There are many uses for this software in the world of data interpretation. If you are a manufacturer and need to test the quality of your product,
the tests may destroy the product, so it is not possible to test 100% of the products. If you are a dairy, the laboratory tests of the milk for microbes and fat content
make the tested milk undrinkable, so if you were to test all of the milk, there would be none left to sell to the public. In this case, you must sample a percentage of the milk and
interpret the data from the tests in a way that insures that all of the milk bottled at the time meets the regulator's and your quality standards. If the tests for quality
are nondestructive, then it may be too expensive and time consuming to test 100%, so you are in need of statistical analysis of data from sampling of a small portion of the lot.

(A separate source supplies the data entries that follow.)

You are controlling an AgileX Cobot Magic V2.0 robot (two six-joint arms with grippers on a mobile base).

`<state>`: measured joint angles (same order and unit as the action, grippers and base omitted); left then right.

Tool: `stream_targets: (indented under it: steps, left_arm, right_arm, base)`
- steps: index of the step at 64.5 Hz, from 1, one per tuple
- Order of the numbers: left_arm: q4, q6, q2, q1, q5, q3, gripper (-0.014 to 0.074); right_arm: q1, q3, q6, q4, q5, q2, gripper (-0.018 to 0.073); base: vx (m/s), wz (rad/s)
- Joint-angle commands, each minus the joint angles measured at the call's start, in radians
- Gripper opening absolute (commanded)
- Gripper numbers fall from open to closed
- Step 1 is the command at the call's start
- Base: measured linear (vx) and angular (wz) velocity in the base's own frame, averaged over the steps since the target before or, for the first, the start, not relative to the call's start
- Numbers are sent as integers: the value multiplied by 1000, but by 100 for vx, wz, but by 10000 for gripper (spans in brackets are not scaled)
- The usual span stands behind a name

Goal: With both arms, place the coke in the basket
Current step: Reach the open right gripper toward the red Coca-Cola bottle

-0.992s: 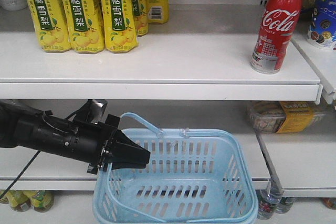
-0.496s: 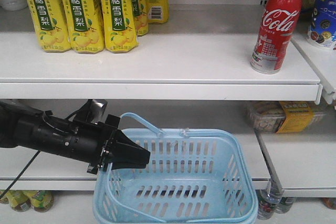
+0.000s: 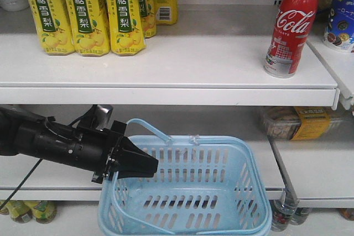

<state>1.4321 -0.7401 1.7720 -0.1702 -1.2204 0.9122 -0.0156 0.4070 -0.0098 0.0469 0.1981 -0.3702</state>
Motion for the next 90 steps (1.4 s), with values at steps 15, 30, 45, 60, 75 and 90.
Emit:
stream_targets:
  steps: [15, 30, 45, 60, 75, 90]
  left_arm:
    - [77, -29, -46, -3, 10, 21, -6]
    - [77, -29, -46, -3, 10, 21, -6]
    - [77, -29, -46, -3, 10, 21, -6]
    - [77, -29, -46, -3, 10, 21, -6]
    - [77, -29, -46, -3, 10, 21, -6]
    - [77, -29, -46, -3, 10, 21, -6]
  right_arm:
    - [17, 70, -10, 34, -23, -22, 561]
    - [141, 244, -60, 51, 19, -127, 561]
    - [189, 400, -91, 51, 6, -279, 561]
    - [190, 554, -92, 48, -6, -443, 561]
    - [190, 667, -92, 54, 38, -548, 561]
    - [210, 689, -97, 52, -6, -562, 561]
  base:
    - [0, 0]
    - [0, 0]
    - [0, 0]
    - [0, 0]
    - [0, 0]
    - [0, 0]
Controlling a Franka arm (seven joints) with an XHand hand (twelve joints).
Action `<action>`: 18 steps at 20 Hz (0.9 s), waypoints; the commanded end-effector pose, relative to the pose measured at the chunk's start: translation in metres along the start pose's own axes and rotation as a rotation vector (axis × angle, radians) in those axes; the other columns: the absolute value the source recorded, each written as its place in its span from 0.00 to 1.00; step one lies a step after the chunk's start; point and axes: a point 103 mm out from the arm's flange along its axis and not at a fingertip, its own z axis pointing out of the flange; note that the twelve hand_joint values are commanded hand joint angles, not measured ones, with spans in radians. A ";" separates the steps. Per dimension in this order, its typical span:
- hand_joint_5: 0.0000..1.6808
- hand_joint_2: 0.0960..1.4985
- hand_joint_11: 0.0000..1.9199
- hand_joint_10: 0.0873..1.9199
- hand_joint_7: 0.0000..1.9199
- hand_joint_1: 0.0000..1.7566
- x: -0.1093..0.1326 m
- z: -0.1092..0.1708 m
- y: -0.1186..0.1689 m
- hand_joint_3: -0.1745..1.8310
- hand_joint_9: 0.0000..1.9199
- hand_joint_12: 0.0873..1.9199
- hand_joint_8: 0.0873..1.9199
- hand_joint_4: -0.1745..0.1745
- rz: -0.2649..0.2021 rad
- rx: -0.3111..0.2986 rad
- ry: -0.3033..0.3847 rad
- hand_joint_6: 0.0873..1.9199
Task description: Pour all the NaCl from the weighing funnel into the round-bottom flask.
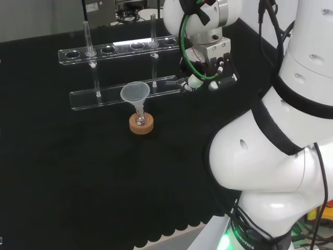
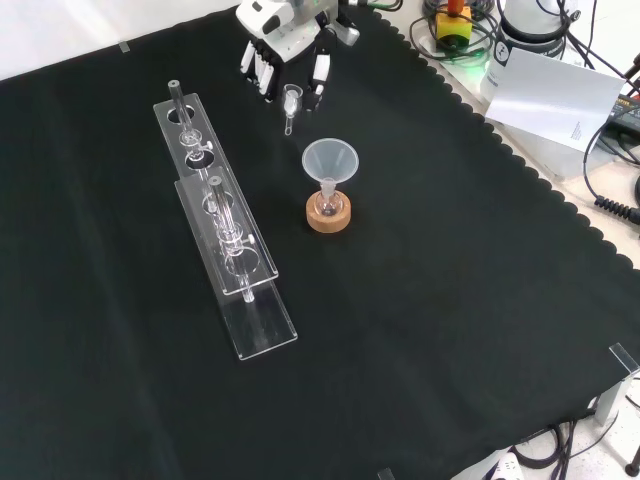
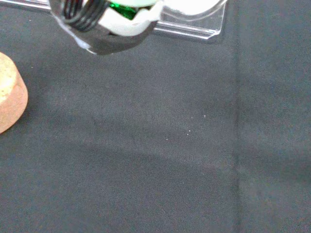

ProbPlot 3.0 (formerly Cumulative Probability Plot) is a useful tool for these purposes. Not only does it do all of the statistical mathematics for you, it outputs the data in a visual format that can be
easily interpreted by people with a limited knowledge of statistics. The graph is also useful for a quick demonstration to regulators or other interested parties that
your product or process is within acceptable tolerance or meets regulatory limits.
If you are releasing a nuclear site under MARSSIM, you will still find the ProbPlot graphs a useful addition to your final status survey report to visually demonstrate that your site is clean. This is important
for interested parties who do not understand the complexities of MARSSIM and are not statistics experts, such as members of the public who are your neighbors. Many regulators also appreciate how the graphs reinforce the results
of your MARSSIM conclusions about meeting the DQO.
One look at a ProbPlot graph can tell the same story as all of the other report sections and paragraphs do in words (1 picture = 1000 words or every picture tells a story). For nuclear final status surveys, it can also help you detect a faulty survey instrument. For instance, if
an instrument has a cable that is going bad, it may only malfunction occasionally when moved around during the survey, but may be fine when sitting still during background and source checks which may be performed 3 times a day. One look at the graph would tell you something is wrong with the data. Also
if your cleanup effort was not thorough, the shape of the graph will tell you that with one glance.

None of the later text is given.